[WHAT THE TASK ASKS] Restate the listing below word for word, pictures excluded.

[RECORDS SUPPLIED]
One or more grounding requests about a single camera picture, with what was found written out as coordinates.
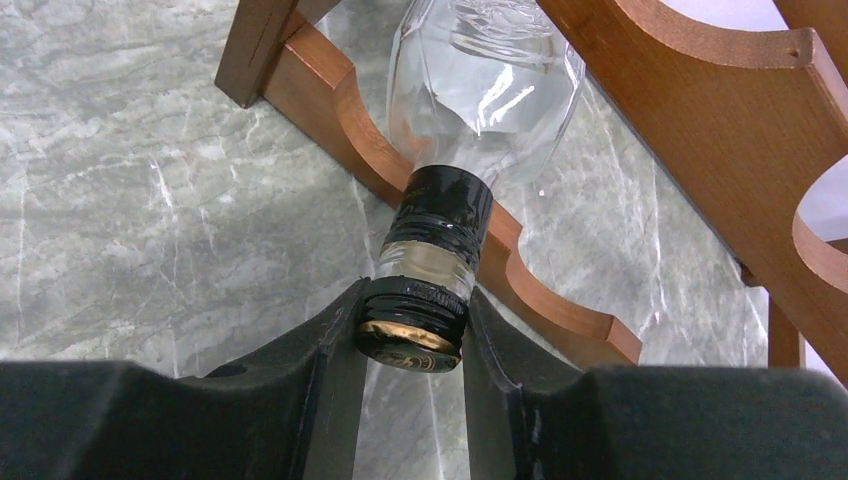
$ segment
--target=marble tabletop
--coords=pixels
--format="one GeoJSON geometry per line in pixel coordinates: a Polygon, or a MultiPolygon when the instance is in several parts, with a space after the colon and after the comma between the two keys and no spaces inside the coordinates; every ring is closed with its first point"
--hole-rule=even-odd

[REPLY TO THE EXERCISE]
One or more grounding requests about a single camera picture, with what was found written out as coordinates.
$ segment
--target=marble tabletop
--coords=pixels
--format="one GeoJSON geometry per line in pixel coordinates: a Polygon, or a MultiPolygon when the instance is in several parts, with a space after the colon and after the comma between the two keys and no spaces inside the coordinates; every ring is closed with its first point"
--hole-rule=even-odd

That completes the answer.